John Melrose was the commissioner of MDOT at the time and says a merger would serve Mainers poorly by attaching what is widely regarded as the state’s best-maintained highway to a department on a starvation budget. “The resource constraints they are confronting are so severe that I think you would take a great risk putting them together,” says Melrose, now a transportation industry lobbyist. “Frankly, if I had to pick, I might opt for the DOT to be merged with the turnpike rather than the other way around!”
That’s because for all the suspicion it arouses, the authority gets high marks from industry observers and customer satisfaction surveys alike. Its management of a massive $133 million widening project was completed under budget, and its credit rating remains excellent largely because its operating profits from toll revenues go to improving roads or paying loans, rather than being diverted into the rest of the state’s highway system. “It’s a model that works and has removed the authority from the sort of political pressures that obstruct policy implementation,” says former authority board chairman Sam Zaitlin. “If something works well and has worked well, there’s no reason to change it.”

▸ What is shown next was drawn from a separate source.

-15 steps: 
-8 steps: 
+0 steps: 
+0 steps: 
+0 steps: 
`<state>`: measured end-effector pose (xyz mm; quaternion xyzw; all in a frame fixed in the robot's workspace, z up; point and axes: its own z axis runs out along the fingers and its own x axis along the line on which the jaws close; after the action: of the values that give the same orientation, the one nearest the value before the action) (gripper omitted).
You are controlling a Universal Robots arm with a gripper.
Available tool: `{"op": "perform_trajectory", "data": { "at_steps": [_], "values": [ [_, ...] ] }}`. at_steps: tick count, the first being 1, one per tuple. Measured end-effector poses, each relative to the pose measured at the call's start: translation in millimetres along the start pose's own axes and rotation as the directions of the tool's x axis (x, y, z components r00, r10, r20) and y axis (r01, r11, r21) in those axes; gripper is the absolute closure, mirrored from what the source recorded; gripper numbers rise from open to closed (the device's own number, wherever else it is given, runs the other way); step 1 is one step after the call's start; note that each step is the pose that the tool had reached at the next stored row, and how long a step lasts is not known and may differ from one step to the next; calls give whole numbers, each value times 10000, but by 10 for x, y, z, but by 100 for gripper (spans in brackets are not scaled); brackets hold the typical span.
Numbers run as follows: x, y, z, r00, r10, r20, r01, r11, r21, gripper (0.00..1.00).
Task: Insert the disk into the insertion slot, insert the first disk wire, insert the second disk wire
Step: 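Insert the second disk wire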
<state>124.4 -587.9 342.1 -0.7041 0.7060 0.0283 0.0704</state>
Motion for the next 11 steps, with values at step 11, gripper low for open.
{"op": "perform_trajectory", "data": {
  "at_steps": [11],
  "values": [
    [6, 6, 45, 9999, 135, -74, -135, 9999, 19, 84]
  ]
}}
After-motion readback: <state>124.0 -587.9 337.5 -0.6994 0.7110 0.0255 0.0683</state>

The authority’s rationale for not going to all-electronic tolling at York can’t be easily dismissed, either.
A system that works well for highways used primarily by in-state commuters might fall on its face on a road with a high proportion of casual users from out of state. While the system would work wonderfully for E-Z Pass holders (both from in-state and out-of-state), they currently account for just 58 percent of revenue collected at York. The rest would be identified by video, but processing, mailing, and collecting bills would be expensive and, in the case of out-of-state motorists, impossible to enforce. If none of the latter paid up, the system could forfeit nearly a fifth of its overall revenue.
“We anticipate that there would be some revenue leakage with our preferred plan,” as cheaters rush through the high-speed lanes, says Mr. Paradee, “but it would pale in comparison if we went to all electronic.”
Eliminating cash lanes may have some unexpected downsides. There would be records of every vehicle that passes York, which erodes privacy. People without credit cards or bank accounts would have to make a special trip to pay their bills. And everyone who’s sent a bill can expect a hefty administrative fee that would likely be larger than the toll itself. Mainers could get rebellious if the turnpike compels them to pay (by ordering a hold on their automobile registration) while out-of-state cheats get away with it.
Indeed, all of these considerations convinced the New Hampshire DOT to replace the big Hampton Toll Plaza on Interstate-95 with the very model the authority wants to build in York. (The road has a very similar user base.)
“With all-electronic tolling you’re a customer whether you like it or not,” explains New Hampshire DOT spokesman Bill Boynton, apparently lowering the psychological barrier to cheating. Only just over 1 percent of non-E-Z Pass drivers blast through the toll booths instead of paying cash to a collector, he notes, but 7 to 8 percent will stiff the system when it comes to paying a bill that arrives in the mail well after the fact. “That means the turnpike is forced into the bill collection business.”
Perhaps it’s best to keep some coins in your center console, at least for a few years yet.